1. Use a stream to traverse a set
Introduction:
Java's collection framework, such as the List and Map interfaces and Arraylist and HashMap classes, makes it easy for us to manage ordered and unordered collections. The Collection framework has been continuously improved since the first day of introduction. In Java SE 8, we can use stream APIs to manage, traverse, and aggregate sets. A stream-based set is different from an input/output stream.
How to work?
It uses a brand new method to process data as a whole, rather than individual. When you use a stream, you do not need to care about the details of loops or traversal. You can directly create a stream from a set. Then you will be able to use this stream for many events, such as traversal, filtering, and aggregation. I will start with the example in the com. tm. java8.features. stream. traversing package of the Java8Features project. In a SequentialStream class, Java SE 8 has two sets of streams: Serial streams and parallel streams.
List <person> people = new ArrayList <> ();
People. add (new Person ("Mohamed", 69 ));
People. add (new Person ("Doaa", 25 ));
People. add (new Person ("Malik", 6 ));
Predicate <person> pred = (p)-> p. getAge ()> 65;
DisplayPeople (people, pred );
...........
Private static void displayPeople (List <person> people, Predicate <person> pred ){
System. out. println ("Selected :");
People. forEach (p-> {
If (pred. test (p )){
System. out. println (p. getName ());
}
});
}
In these two streams, the serial stream is relatively simple. It is similar to an iterator that processes an element in the set each time. However, the syntax is different from the previous one. In this Code, I created an array List of pepole and transformed it to List. It contains three Person class instances. Then we declare a condition using Predicate. Only people that meet this condition will be displayed. This set is cyclically traversed in 48 to 52 rows of the displayPeople () method, and each item is tested one by one. Run this code and you will get the following results:
Selected:
Mohamed
I will demonstrate how to use a stream to refactor this code. First, I commented out this code. Then, in the Code of this annotation, I began to use the set object people. Then I call a stream () method. A stream object, similar to a set, must also declare generics. If you get a stream from a set, the type of each item in the stream is the same as that of the set. My set is an instance of the Person class, so the same generic type is used in the stream.
System. out. println ("Selected :");
// People. forEach (p-> {
// If (pred. test (p )){
// System. out. println (p. getName ());
//}
//});
People. stream (). forEach (p-> System. out. println (p. getName ()));
}
You can call a stream () method to obtain a stream object, and then perform some operations on the object. I simply called the forEach method. This method requires a Lamda expression. I passed a Lamda expression in the parameter. Each item in the list is processed by the iterator. The processing process is implemented through Lambda operators and methods.

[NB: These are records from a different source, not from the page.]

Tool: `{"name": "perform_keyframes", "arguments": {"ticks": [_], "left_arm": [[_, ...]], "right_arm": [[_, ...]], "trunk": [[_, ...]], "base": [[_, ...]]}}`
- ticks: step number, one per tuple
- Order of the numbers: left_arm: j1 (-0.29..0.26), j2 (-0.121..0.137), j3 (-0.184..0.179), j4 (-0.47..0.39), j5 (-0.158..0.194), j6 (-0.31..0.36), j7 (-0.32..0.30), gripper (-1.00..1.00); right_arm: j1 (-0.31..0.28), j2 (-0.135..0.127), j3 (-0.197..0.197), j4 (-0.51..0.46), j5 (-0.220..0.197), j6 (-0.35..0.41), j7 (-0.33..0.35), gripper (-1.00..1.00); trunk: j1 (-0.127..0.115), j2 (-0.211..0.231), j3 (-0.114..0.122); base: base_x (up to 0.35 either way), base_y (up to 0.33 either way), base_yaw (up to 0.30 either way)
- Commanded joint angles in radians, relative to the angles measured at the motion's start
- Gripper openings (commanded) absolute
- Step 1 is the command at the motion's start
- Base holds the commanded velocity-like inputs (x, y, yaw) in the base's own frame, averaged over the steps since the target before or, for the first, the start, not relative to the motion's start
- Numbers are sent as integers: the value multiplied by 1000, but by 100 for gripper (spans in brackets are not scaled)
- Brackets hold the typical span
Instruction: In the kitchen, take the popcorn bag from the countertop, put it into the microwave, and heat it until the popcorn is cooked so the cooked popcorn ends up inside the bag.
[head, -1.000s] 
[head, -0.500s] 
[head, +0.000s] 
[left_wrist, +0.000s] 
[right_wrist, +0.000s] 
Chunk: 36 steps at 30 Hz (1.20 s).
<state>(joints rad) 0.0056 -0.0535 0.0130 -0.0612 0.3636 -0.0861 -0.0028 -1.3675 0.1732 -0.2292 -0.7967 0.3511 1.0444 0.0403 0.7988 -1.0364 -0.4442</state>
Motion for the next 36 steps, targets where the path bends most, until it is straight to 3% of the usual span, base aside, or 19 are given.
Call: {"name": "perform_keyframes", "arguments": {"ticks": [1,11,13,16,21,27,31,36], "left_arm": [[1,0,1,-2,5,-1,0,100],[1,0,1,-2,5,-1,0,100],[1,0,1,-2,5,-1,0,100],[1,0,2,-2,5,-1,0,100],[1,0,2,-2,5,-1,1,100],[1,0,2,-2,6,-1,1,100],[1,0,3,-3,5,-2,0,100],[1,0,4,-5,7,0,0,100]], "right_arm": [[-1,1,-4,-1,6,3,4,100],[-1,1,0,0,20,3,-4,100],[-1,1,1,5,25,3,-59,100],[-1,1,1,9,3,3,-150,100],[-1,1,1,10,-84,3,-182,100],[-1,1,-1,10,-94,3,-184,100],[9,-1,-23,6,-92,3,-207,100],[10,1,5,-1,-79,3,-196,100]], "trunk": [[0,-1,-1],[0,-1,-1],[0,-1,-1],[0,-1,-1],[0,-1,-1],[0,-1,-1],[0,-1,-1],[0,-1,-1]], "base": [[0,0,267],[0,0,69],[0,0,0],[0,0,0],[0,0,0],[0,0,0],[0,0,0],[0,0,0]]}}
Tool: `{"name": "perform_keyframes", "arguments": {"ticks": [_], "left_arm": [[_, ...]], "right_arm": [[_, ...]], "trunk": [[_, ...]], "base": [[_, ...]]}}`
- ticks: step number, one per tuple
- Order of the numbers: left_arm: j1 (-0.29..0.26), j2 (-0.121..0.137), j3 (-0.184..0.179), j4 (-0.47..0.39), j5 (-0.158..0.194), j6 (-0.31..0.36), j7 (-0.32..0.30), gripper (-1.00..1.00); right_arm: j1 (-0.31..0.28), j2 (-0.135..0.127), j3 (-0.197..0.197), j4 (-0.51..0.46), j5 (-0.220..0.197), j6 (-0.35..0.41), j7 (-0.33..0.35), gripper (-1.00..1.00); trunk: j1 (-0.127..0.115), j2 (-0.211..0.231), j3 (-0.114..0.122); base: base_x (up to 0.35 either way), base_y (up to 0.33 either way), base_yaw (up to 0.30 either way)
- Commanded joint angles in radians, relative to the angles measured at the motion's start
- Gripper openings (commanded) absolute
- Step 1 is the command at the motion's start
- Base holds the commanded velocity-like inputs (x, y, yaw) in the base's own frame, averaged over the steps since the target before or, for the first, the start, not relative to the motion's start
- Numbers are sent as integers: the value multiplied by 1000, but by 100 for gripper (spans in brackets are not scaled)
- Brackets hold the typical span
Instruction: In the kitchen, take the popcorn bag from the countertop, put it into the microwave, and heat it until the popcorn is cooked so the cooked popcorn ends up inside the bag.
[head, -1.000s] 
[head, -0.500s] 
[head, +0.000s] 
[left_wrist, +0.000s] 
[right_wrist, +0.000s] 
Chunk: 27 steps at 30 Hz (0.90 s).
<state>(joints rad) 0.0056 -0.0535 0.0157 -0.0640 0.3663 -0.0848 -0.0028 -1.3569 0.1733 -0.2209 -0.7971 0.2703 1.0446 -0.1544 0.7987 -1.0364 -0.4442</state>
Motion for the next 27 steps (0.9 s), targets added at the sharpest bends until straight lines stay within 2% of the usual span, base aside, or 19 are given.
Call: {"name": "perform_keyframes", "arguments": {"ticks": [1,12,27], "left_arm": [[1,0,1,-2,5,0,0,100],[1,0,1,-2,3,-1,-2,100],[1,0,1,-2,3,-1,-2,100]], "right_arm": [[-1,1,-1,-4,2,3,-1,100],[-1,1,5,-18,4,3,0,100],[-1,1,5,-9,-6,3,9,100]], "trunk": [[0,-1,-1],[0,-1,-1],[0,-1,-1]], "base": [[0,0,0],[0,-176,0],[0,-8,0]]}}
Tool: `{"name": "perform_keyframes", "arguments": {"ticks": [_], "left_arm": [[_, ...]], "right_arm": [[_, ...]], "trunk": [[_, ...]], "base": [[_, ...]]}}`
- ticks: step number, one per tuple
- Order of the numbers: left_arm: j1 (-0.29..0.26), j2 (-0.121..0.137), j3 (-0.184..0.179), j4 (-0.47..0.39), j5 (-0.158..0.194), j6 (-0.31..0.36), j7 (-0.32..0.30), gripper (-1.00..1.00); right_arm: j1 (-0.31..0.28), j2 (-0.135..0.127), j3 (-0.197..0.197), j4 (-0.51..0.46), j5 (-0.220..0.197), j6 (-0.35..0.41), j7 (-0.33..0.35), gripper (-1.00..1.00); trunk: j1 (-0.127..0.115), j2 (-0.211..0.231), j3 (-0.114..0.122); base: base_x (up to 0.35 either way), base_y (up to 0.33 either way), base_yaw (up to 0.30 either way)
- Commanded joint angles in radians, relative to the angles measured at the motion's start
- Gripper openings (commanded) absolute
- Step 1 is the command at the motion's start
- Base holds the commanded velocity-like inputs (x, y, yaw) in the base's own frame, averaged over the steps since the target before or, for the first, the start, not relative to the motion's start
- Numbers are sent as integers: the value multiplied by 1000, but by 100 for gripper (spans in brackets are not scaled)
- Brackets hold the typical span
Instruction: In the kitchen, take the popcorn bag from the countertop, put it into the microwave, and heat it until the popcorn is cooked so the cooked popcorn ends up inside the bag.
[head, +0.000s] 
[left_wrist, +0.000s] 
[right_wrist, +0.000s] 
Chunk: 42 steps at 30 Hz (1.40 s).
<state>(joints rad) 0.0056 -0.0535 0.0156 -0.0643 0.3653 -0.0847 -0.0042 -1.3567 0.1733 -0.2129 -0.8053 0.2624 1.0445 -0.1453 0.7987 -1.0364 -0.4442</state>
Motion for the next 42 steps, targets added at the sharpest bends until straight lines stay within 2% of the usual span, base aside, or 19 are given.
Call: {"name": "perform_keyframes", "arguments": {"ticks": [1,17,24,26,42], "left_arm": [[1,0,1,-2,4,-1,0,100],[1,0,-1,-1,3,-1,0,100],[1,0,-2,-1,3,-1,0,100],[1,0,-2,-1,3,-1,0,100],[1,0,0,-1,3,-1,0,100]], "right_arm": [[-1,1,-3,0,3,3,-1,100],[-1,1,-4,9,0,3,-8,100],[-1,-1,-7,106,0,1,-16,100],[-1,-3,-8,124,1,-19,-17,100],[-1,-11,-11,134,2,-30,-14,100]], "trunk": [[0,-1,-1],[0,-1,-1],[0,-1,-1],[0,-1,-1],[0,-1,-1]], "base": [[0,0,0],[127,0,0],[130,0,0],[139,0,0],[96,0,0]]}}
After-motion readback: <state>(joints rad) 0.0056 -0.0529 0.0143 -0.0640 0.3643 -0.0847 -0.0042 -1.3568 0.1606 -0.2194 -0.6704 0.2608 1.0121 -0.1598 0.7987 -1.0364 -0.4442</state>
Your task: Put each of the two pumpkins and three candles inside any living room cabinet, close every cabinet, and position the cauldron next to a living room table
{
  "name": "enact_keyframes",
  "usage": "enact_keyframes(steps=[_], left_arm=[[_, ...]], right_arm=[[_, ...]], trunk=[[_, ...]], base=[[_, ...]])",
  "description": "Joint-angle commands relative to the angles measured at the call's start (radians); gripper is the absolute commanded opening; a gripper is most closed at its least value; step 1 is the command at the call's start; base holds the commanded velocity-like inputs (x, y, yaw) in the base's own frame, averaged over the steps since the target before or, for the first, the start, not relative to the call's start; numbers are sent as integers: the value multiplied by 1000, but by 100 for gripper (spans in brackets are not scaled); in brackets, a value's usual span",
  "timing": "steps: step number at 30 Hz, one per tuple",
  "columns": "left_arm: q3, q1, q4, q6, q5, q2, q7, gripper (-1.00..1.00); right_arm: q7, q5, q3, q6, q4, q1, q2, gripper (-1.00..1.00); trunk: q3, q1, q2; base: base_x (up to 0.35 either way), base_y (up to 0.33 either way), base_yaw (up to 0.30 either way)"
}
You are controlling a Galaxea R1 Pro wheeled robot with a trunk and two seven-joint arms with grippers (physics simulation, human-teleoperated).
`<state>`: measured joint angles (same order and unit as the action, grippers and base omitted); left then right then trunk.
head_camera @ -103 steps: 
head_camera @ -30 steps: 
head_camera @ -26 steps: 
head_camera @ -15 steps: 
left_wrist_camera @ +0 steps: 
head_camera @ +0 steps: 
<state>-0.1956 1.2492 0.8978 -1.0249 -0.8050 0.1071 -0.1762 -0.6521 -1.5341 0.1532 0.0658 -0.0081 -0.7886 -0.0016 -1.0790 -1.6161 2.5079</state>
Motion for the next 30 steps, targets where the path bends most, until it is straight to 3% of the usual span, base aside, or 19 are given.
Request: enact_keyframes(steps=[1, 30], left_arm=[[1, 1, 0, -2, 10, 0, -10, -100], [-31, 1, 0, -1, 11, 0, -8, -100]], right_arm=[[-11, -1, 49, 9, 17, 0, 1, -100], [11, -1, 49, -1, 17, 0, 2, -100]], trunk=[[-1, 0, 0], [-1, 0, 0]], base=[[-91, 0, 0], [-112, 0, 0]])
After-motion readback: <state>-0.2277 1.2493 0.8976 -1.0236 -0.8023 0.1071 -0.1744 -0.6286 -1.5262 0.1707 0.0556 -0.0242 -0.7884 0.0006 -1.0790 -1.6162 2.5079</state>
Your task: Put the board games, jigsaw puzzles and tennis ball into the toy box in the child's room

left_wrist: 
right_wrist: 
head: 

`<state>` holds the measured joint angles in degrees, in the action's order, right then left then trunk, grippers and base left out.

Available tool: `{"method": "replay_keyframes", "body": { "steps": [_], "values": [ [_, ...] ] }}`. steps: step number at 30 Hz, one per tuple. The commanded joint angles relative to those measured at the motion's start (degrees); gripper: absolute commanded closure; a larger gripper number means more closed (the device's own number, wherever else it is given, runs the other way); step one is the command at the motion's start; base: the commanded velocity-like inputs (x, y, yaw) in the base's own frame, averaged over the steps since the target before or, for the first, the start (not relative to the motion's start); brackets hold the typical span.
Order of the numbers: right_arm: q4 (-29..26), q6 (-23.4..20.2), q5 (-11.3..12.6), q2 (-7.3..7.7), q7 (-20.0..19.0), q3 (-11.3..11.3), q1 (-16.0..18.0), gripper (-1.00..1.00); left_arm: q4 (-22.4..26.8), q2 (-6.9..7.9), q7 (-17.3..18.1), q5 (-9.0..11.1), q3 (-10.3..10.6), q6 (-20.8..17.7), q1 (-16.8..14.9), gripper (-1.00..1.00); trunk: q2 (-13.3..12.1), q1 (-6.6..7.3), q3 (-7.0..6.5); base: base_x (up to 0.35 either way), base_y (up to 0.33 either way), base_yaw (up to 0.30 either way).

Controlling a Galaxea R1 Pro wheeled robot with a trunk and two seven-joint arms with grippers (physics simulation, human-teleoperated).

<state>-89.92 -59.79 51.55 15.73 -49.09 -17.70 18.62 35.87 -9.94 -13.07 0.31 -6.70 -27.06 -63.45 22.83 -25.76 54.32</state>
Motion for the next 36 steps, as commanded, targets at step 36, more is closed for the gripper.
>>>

I simply use system output to output the name of each person. Save and run the code. The output result is as follows. Because no filtering is performed, all elements in the list are output.
Selected:
Mohamed
Doaa
Malik
Now, once you have a stream object, you can easily use the predicate object. When you use the for each method to process each item, I have to display the test method that calls predicate, but when using stream, you can call a method named filter. This method receives a predicate object. All the predicate objects have a test method, so it knows how to call this method. So I made some changes to the Code. I moved the. forEach () method down two rows, and then in the blank row in the middle, I called the filter method.
People. stream ()
. Filter (pred)
. ForEach (p-> System. out. println (p. getName ()));
The filter method receives the instance object of a predicate interface. I will pass in the predicate object. The filtr method returns a filtered Stream object. On this object, I can call the forEach () method. I run this Code. This time, I only show items that meet the predefined conditions in the set. You can do more things on stream objects. Let's take a look at the doc documentation in the Java SE 8 API.
Selected:
Mohamed
You will see that in addition to filtering, you can also do aggregation, sorting, and other things. Before summing up this demonstration, I want to show you the important differences between a serial stream and a parallel stream. An important goal of Java SE 8 is to improve the processing capability of multiple CPU Systems. Java can automatically coordinate the running of multiple CPUs at runtime. All you need to do is switch the serial stream into a parallel stream.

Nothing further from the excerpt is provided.